Jakarta (ANTARA) -
Ekonom Senior Institute for Development of Economics and Finance (INDEF) Aviliani mengatakan salah satu penghalang pengembangan penyaluran pendanaan ramah lingkungan ialah krisis akibat pandemi COVID-19.
"Jadi kita mau mengarah ke kebijakan pengentasan perubahan iklim tapi pemerintah ingin menyelesaikan krisis terlebih dahulu, ini menjadi salah satu dilema," katanya dalam webinar Indef yang dipantau di Jakarta, Selasa.

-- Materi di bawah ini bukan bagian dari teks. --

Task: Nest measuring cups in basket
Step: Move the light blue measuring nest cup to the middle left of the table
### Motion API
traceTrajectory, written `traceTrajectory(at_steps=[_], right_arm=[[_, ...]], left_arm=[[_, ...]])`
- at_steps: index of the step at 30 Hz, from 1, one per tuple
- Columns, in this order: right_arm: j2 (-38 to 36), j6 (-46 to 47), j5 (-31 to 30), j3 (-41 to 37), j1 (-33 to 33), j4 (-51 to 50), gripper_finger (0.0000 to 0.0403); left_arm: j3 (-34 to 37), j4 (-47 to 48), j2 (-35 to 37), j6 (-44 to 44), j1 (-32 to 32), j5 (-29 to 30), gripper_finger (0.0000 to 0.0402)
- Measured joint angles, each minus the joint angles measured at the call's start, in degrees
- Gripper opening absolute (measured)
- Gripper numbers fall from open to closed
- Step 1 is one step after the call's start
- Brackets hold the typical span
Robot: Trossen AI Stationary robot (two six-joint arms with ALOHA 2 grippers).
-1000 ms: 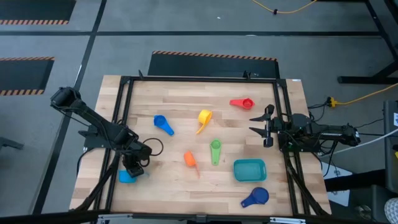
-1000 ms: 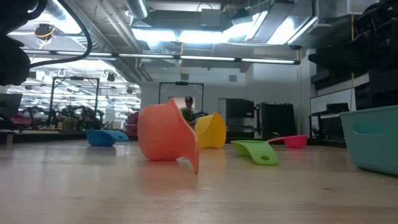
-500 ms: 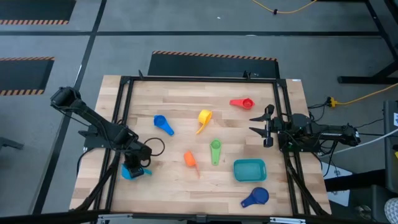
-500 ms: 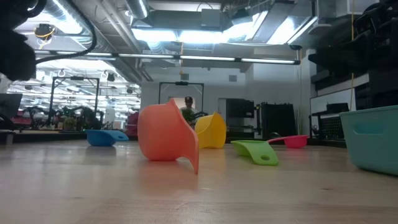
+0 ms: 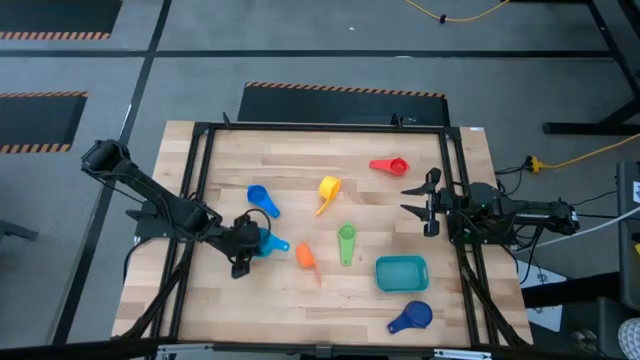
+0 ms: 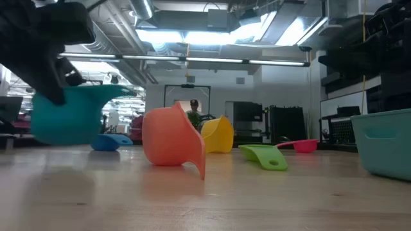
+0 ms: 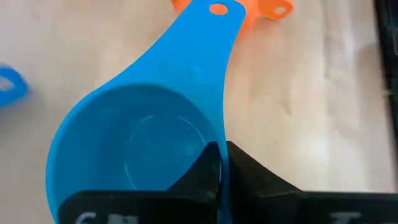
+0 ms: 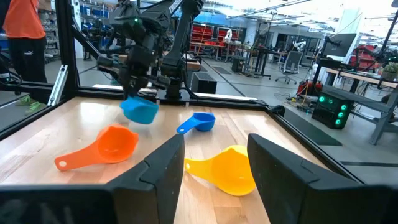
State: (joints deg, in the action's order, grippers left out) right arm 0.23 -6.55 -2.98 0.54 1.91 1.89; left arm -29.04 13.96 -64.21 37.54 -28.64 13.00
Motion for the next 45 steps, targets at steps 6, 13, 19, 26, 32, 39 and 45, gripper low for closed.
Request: traceTrajectory(at_steps=[6, 13, 19, 26, 32, 39, 45], right_arm=[[0.00, 0.00, 0.00, 0.00, 0.01, 0.02, 0.0182], [0.00, 0.00, 0.00, 0.00, 0.00, 0.02, 0.0182], [0.01, 0.01, 0.00, 0.00, 0.02, 0.02, 0.0182], [0.00, 0.00, 0.00, 0.00, 0.02, 0.02, 0.0182], [0.00, 0.00, 0.02, 0.00, 0.00, 0.02, 0.0182], [0.00, 0.00, 0.00, 0.00, 0.02, 0.02, 0.0182], [0.00, 0.00, 0.00, 0.00, 0.00, 0.02, 0.0182]], left_arm=[[0.02, -0.37, -1.17, -8.77, 0.02, 6.57, 0.0003], [0.02, -5.50, -8.39, -13.25, 0.00, 5.37, 0.0003], [-0.17, -7.71, -11.31, -13.63, 0.00, 4.07, 0.0005], [-0.13, -7.64, -11.66, -12.00, 0.00, 1.98, 0.0033], [-0.09, -7.43, -11.66, -6.25, 0.11, 2.09, 0.0051], [-0.09, -7.48, -11.66, -3.16, 0.11, 3.05, 0.0071], [-0.09, -7.51, -11.66, -0.49, 0.11, 4.64, 0.0095]])
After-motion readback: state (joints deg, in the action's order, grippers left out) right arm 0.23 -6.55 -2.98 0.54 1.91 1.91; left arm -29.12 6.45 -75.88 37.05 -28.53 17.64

Tantangan lainnya, pemerintah Indonesia saat ini masih menerbitkan surat utang yang tidak spesifik untuk mendanai proyek-proyek ramah lingkungan, sehingga kurang menarik bagi investor.
"Ini harus diantisipasi agar investor masuk ke kita, kalau tidak, mereka akan pindah investasi ke negara lain yang sudah memperhatikan persoalan lingkungan," ucapnya.
Namun demikian Ia mengakui bahwa penerbitan surat utang dengan mata uang lokal seperti rupiah berpotensi tidak laku di pasar global. Sementara diterbitkan dalam mata uang asing seperti dolar, penerbitan surat utang memunculkan exposure terhadap exchange rate risk sehingga perlu dilakukan secara berhati-hati.
Terkait pendanaan ramah lingkungan dari perbankan, Aviliani mengatakan saat ini belum banyak diimplementasikan karena perbankan masih mencari pelaku usaha yang memenuhi syarat dan layak mendapatkan pendanaan.
Aviliani juga meminta pemerintah mempertimbangkan biaya operasional yang yang harus dikeluarkan pelaku usaha untuk mendapatkan pendanaan ramah lingkungan, yang cenderung lebih mahal.